Les Anciens et les Modernes s'opposent essentiellement sur la notion de progrès dans le domaine artistique. Pour les premiers, comme La Bruyère, le progrès en art n'existe pas, la perfection a été atteinte une fois pour toutes par les Anciens qui ont tout découvert, tout inventé: « Tout est dit, et l'on vient trop tard depuis plus de sept mille ans qu'il y a des hommes, et qui pensent. Sur ce qui concerne les mœurs, le plus beau et le meilleur est enlevé; l'on ne fait que glaner après les Anciens et les habiles d'entre les Modernes. » (Les Caractères, I, 1).

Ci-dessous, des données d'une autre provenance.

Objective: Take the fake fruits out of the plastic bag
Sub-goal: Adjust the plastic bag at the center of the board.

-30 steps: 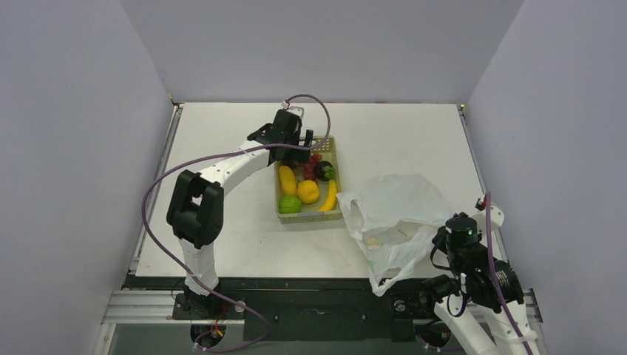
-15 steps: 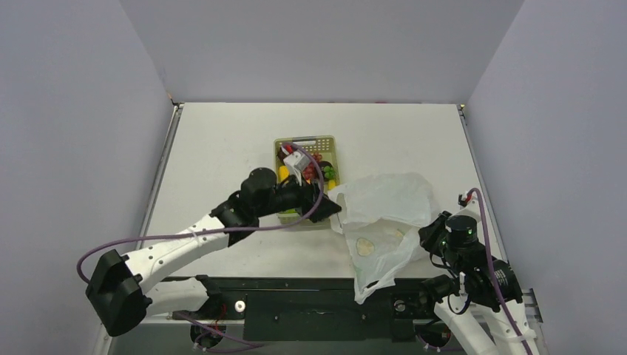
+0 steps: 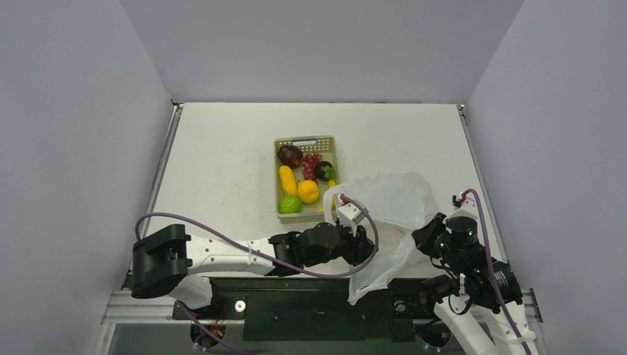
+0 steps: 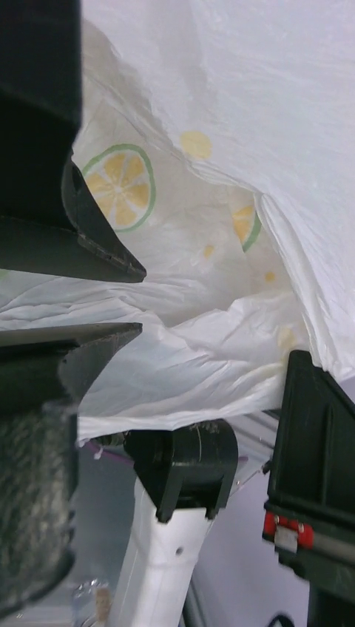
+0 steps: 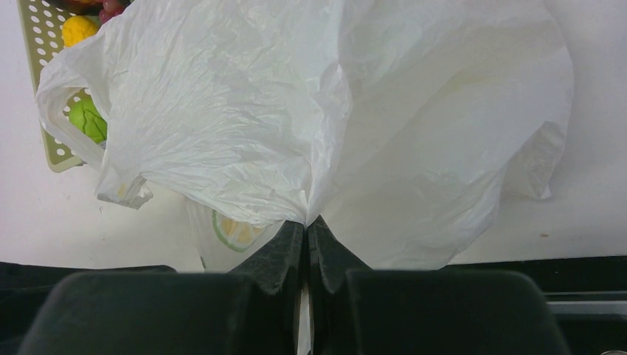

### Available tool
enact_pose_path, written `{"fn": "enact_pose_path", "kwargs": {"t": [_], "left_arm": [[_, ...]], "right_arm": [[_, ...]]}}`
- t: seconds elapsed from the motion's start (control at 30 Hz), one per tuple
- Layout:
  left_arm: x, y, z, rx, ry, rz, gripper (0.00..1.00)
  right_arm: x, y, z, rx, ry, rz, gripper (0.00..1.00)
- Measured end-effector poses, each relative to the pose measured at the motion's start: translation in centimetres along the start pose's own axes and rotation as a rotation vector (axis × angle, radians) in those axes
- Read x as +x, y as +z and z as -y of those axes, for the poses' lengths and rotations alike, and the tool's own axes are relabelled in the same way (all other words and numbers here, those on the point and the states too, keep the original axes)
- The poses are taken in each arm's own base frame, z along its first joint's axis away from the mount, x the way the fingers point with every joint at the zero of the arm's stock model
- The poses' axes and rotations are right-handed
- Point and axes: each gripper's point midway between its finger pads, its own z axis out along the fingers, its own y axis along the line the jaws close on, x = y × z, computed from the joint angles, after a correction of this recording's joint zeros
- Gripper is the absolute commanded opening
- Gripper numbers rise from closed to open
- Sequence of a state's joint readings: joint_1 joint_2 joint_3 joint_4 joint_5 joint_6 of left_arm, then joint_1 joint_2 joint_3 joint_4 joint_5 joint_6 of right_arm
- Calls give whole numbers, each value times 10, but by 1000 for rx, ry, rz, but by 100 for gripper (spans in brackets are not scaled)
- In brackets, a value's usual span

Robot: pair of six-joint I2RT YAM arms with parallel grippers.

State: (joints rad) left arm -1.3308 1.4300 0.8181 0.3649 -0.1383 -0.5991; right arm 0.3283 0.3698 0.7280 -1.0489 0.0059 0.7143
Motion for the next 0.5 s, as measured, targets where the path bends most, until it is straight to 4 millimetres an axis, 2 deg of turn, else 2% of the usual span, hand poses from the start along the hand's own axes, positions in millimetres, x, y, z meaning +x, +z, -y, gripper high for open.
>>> {"fn": "enact_pose_path", "kwargs": {"t": [0.13, 0.33, 0.5], "left_arm": [[14, 22, -5, -90, 35, 7, 12], [9, 49, -14, -178, 53, 89, 11], [14, 74, -30, -254, 69, 131, 23]], "right_arm": [[0, 0, 0, 4, 0, -2, 0], [-2, 0, -1, 4, 0, -2, 0], [-6, -3, -4, -1, 1, 4, 0]]}}
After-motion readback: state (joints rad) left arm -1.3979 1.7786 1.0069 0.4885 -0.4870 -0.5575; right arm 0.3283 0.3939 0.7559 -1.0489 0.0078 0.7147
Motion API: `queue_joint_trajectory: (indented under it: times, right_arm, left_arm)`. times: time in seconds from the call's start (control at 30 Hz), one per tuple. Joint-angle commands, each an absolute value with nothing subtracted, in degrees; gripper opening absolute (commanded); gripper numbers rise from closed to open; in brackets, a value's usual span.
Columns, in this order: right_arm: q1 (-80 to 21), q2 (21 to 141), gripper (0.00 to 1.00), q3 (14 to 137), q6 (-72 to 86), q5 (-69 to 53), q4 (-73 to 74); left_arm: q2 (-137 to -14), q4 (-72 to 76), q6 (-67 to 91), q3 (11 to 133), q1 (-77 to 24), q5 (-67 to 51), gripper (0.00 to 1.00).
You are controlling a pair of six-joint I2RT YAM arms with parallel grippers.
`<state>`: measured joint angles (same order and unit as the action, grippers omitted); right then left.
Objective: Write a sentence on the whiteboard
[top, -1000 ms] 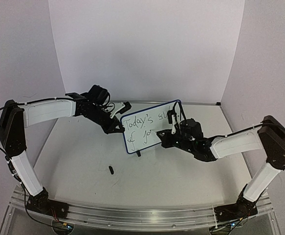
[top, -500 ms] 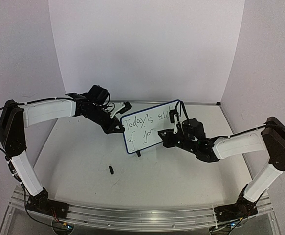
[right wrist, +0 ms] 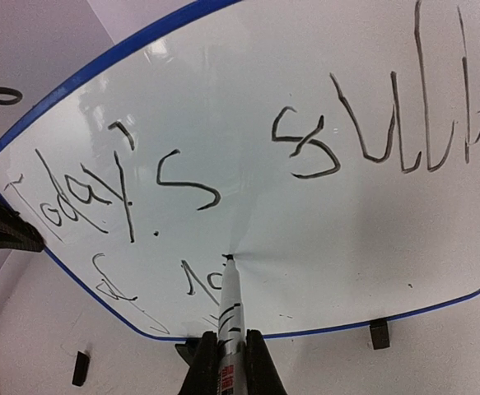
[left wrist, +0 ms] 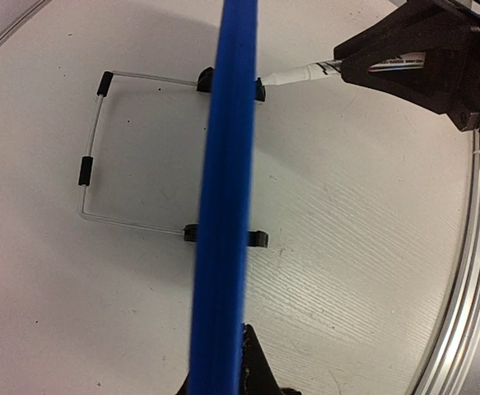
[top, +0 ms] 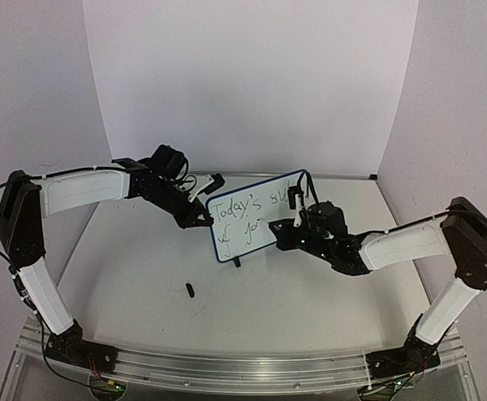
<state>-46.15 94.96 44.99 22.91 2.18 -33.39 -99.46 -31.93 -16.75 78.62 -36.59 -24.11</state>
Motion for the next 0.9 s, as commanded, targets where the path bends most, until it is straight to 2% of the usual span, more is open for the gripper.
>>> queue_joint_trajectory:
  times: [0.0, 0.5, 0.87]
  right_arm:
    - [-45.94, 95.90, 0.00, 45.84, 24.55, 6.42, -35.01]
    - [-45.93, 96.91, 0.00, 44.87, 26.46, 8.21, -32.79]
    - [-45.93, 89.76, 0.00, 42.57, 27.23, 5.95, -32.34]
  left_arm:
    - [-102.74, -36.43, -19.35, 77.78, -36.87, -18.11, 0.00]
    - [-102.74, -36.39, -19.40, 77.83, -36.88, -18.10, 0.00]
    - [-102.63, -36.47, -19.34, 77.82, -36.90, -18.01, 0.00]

Pour les seconds, comme Perrault, il reste au contraire beaucoup à trouver, beaucoup à améliorer, ce qui donne aux Modernes une supériorité de fait sur leurs prédécesseurs: « [...] tous les arts ont été portés dans notre siècle à un plus haut degré de perfection que celui où ils étaient parmi les Anciens, parce que le temps a découvert plusieurs secrets dans tous les arts, qui, joints à ceux que les Anciens nous ont laissés, les ont rendus plus accomplis [...]. » (Parallèles des Anciens et des Modernes).
Cette opposition centrale entraîne tout naturellement d'autres oppositions: imiter les Anciens, c'est se référer à des modèles immuables; innover, c'est, au contraire, chercher des solutions meilleures. Suivre les exemples des prédécesseurs, c'est se rallier à des pratiques cautionnées par le temps et donc à l'abri des modes; s'engager sur une voie nouvelle, c'est tenir compte de l'évolution historique, des leçons des événements.

Anciens :

• Antoine Furetière, Nouvelle allégorique (1659)

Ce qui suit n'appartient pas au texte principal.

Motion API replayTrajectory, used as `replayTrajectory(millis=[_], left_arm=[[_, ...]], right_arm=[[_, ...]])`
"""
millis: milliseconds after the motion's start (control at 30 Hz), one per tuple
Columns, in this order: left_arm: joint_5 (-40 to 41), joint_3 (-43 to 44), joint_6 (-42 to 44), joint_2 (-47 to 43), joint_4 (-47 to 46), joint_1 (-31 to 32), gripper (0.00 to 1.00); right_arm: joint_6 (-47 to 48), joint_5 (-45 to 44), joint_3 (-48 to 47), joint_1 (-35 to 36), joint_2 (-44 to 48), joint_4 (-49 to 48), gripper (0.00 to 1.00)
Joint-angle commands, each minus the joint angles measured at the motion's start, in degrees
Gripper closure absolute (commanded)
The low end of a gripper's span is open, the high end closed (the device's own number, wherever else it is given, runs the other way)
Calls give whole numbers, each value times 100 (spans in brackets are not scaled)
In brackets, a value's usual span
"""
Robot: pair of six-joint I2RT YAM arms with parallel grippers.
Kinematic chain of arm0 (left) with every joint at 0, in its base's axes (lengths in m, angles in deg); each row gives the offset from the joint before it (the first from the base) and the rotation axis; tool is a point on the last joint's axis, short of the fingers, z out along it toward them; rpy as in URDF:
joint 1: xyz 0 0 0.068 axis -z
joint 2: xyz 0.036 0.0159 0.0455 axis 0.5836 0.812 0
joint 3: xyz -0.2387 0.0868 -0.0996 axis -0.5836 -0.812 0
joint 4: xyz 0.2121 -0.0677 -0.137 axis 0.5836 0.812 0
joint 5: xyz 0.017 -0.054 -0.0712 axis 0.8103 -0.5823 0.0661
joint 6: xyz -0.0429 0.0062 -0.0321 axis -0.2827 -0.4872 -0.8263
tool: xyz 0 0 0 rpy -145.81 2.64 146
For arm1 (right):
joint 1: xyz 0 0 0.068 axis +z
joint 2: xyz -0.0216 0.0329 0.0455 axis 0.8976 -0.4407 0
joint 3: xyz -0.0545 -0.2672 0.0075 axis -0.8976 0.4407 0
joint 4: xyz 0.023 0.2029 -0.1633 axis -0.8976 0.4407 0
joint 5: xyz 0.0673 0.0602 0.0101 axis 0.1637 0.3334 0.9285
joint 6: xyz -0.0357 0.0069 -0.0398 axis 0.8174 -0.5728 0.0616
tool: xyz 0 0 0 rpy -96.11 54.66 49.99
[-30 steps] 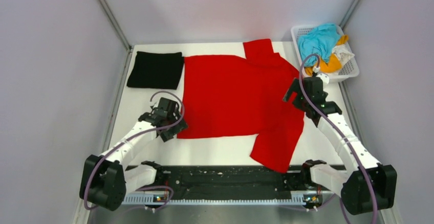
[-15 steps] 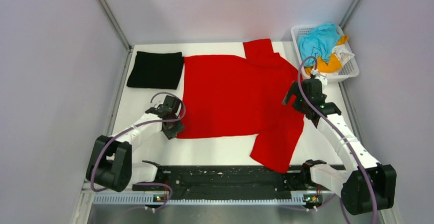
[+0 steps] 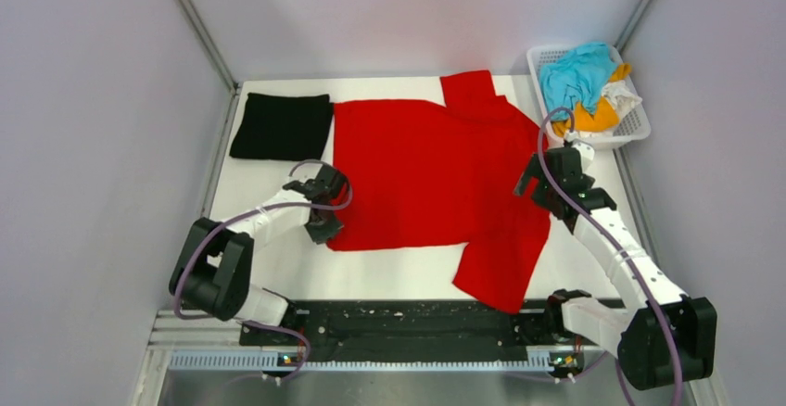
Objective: Fold and stack the t-shirts
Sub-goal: Grab the side of the flattened tshirt closest away from the robot with both arms
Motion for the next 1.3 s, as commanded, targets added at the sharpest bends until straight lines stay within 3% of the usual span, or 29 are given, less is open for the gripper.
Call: replayTrajectory(millis=[0, 33, 300, 600, 900, 1100, 1267], left_arm=[[-249, -191, -110, 641, -10, 248, 89], [-214, -137, -89, 694, 24, 257, 100], [534, 51, 34, 340, 549, 135, 100], [659, -218, 389, -69, 527, -581, 100], [273, -94, 460, 19, 215, -578, 100], [230, -135, 462, -113, 165, -578, 100], [59, -175, 448, -151, 17, -578, 100]], right_arm=[[-53, -219, 72, 10, 168, 26, 1], [-76, -227, 69, 13, 182, 54, 1], [-79, -47, -159, 157, 154, 613, 2], [-669, 47, -369, 2171, -95, 1908, 5], [-1793, 792, -23, 4485, -234, 3295, 19], [-2419, 1102, 542, 4759, -7, 3727, 36], [-2709, 901, 938, 4751, -204, 2884, 44]])
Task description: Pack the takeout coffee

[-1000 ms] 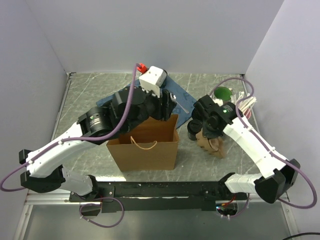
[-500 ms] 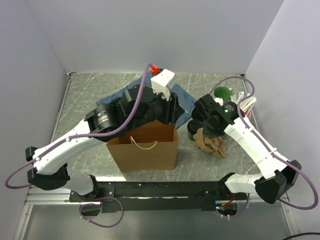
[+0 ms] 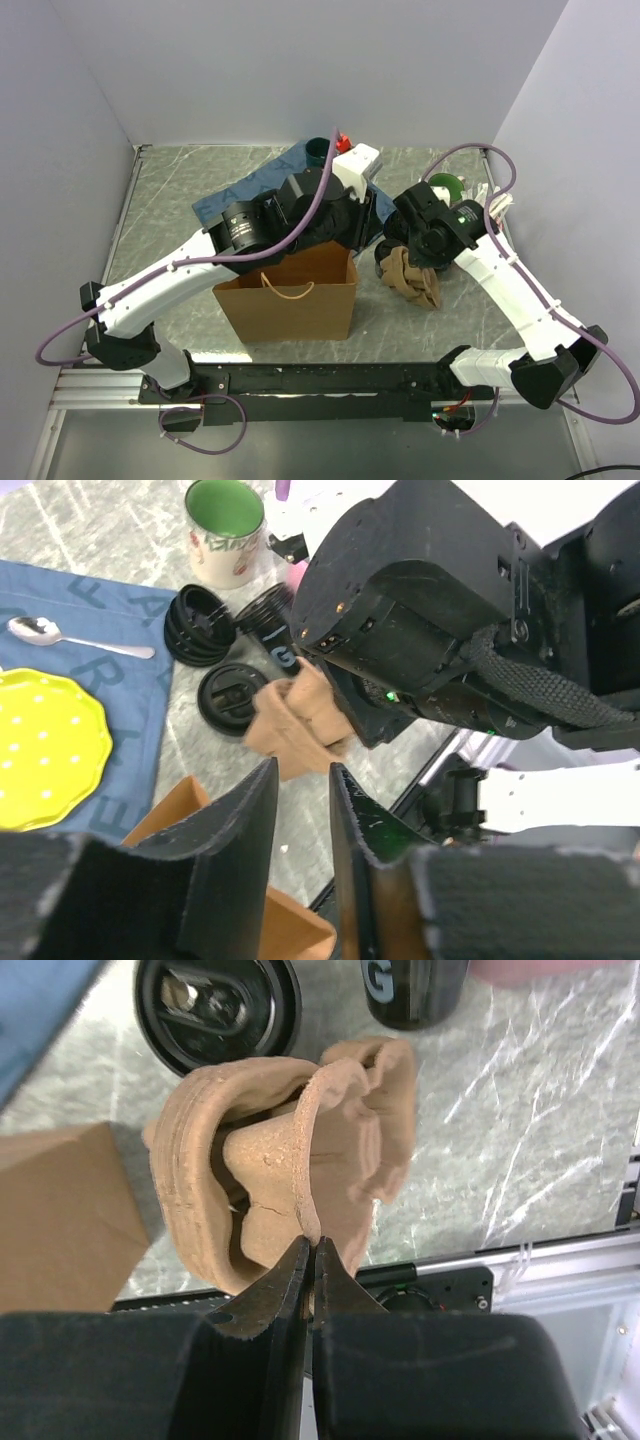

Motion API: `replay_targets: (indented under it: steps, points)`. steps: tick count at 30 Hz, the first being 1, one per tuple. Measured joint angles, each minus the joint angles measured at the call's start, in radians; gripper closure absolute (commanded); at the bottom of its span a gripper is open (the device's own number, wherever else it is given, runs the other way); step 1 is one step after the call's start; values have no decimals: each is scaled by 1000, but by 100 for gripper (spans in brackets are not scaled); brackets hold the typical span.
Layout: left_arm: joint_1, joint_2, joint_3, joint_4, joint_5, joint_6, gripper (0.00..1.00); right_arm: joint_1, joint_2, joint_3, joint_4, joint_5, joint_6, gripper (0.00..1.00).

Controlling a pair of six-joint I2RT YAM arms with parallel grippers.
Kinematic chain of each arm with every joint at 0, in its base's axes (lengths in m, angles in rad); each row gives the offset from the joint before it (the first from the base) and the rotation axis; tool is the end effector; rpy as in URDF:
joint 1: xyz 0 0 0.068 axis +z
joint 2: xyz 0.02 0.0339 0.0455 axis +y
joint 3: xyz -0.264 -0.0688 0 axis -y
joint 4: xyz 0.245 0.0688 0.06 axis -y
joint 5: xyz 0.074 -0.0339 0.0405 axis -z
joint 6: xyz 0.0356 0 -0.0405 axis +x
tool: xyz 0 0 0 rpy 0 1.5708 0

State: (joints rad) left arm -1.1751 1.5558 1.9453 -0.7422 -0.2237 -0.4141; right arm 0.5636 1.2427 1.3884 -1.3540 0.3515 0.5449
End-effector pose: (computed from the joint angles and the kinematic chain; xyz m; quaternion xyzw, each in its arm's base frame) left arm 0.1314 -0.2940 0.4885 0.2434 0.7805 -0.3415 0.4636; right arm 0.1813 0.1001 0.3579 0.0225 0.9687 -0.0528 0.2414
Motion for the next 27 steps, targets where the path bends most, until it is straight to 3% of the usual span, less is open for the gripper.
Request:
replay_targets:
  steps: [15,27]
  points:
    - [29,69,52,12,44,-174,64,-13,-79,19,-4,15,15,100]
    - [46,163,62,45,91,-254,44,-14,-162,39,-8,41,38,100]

• Nicolas Boileau, Satires I-VI et VIII-IX (1666-1668) – Traité du sublime de Longin (1674) – L’Art poétique (1674)

• René Rapin, Réflexions sur la Poétique d’Aristote(1674)

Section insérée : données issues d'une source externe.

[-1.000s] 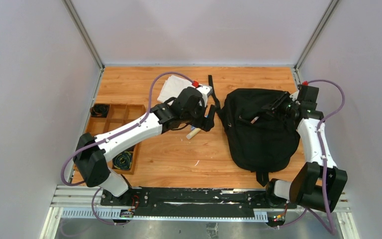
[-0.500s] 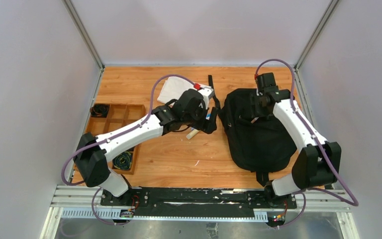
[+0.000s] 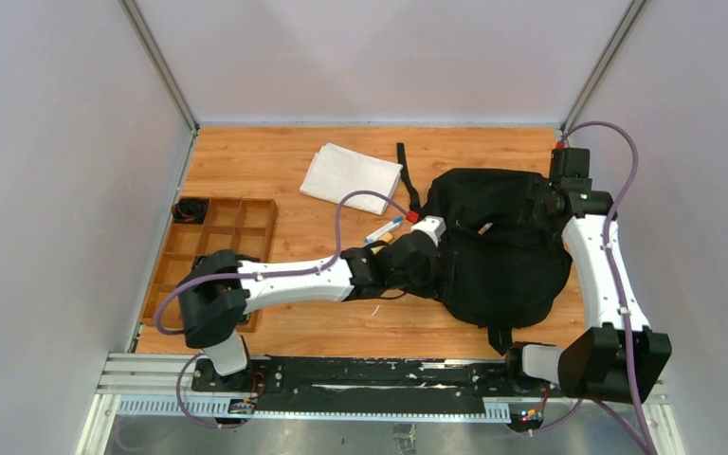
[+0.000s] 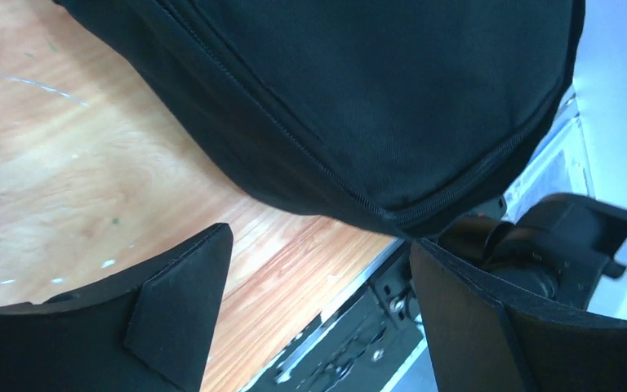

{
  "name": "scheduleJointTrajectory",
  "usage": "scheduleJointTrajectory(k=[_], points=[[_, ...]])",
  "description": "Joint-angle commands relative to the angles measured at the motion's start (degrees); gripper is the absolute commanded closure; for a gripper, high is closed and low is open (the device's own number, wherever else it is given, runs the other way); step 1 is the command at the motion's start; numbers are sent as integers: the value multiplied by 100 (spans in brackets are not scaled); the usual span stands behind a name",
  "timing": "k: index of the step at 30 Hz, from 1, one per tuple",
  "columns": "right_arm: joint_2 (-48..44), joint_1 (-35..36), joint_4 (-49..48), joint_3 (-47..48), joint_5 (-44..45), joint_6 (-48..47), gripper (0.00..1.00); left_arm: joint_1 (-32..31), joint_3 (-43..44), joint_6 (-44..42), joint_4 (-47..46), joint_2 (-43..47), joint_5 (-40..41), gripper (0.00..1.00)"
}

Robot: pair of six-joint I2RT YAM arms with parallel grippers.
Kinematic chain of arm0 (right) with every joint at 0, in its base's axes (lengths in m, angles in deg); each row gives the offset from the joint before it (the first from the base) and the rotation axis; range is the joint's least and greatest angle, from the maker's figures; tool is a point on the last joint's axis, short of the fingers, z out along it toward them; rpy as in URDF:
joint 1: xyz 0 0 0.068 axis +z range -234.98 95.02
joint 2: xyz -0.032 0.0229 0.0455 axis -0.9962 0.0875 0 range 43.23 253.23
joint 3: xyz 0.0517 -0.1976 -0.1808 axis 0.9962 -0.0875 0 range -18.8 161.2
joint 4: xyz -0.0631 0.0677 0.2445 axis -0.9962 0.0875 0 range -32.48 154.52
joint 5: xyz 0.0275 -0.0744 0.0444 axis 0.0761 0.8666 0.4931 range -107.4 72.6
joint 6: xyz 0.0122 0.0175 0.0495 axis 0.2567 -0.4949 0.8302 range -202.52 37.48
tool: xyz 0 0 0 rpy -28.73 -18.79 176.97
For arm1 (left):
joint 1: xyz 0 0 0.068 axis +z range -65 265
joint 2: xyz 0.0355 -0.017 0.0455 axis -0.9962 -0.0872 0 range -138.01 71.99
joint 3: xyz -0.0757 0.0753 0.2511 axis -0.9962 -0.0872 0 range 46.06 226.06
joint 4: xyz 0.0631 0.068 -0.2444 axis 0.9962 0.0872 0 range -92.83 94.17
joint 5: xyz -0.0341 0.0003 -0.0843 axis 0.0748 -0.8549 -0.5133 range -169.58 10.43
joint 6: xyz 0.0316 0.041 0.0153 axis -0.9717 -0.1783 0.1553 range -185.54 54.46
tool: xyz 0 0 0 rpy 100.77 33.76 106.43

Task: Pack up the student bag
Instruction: Place the stationery in the student bag, then adjust the student bag at the center of the board.

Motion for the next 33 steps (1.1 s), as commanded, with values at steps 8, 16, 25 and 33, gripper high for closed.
scheduleJointTrajectory(k=[8, 16, 25, 33], points=[[-368, -102, -384, -289, -601, 375, 34, -430, 741, 1475, -937, -1397, 500, 35], [-341, -106, -373, -345, -1232, 30, 35, 171, 92, 716, -301, -673, 259, 100], [95, 931, -305, -187, -1153, -479, 37, 1164, 474, -1901, 1458, -207, -767, 100], [1221, 1920, -341, 326, 386, -1111, 36, 1702, 862, -2607, 1932, -517, -1340, 100]])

• Jean Racine, Préfaces d’Iphigénie (1675) et de Phèdre (1677)

• Nicolas Pradon, Phèdre et Hippolyte (1677)

• La Fontaine, Epitre à Huet (1687)

• La Bruyère, Les Caractères (1688) – Préface du Discours de réception à l’Académie Française (1694)

• Longepierre, Discours sur les Anciens (1688)

• Nicolas Boileau, Ode sur la prise de Namur / Discours sur l’Ode (1693) – Reflexions sur Longin (1694) – Satire X (1694)

• Madame Dacier, L’Iliade d’Homère traduite en français avec des remarques (1711) - Des causes de la corruption du gout (1714) – La Suite de la corruption du Gout (1716)

• Fénelon, Lettres à l’Académie (1714) – Lettre sur les occupations de l’Académie (1716)

• Etienne Fourmont, Examen pacifique de la querelle de Madame Dacier et Monsieur de La Motte (1716)

Modernes :

• Poèmes épiques de Le Moyne (Saint-Louis, 1653), Georges de Scudéry (Alaric, 1654), Antoine Godeau (Saint-Paul, 1656), Jean Chapelain (La Pucelle, 1657), Desmarets de Saint-Sorlin (Clovis, 1657), Le Laboureur (Charlemagne, 1664)

• Desmarets de Saint-Sorlin, La comparaison de la langue et de la poésie française avec la grecque et la latine (1670) – Défense du poème héroïque (1675) - Défense de la poésie et de la langue française (1675)

• Michel de Marolles, Traité du poème épique (1662)

• Le Laboureur, Avantages de la langue française (1667)

• François Charpentier, Défense de la langue françoise pour l’Arc de triomphe (1676) – De l’excellence de la langue françoise (1683)

• Michel de Marolles, Considérations en faveur de la langue françoise (1677)

• Charles Perrault, Le siècle de Louis le Grand (1687) – Parallèles des Anciens et des Modernes (1688-1697) – Des hommes illustres qui ont paru en France (1696-1711)

• Fontenelle, Dialogues des morts (1683) – Digression sur les Anciens et les Modernes (1687)

• Saint-Evremont, Sur les poèmes des Anciens (1686) - Sur la dispute touchant les Anciens et les Modernes (1692)

• Pierre Bayle, Dictionnaire historique et critique (1695-1697)

• Houdar de La Motte, L’Iliade en vers français (1714) – Réflexions sur la critique (1715)

• Jean Terrasson, Dissertation critique sur l’Iliade d’Homère (1715)

• D’Aubignac, Conjectures académiques, ou dissertation sur l’Iliade (1715)
( Azadunifr )

En résumé :

À la fin du XVIIe siècle, cette controverse littéraire oppose :

les "Anciens" qui défendent les grands auteurs antiques et souhaitent qu'ils restent des "modèles" dans la création artistique ;

les "Modernes", quant à eux, estiment qu'il faut innover et pensent que la création artistique de l'époque peut rivaliser avec le passé.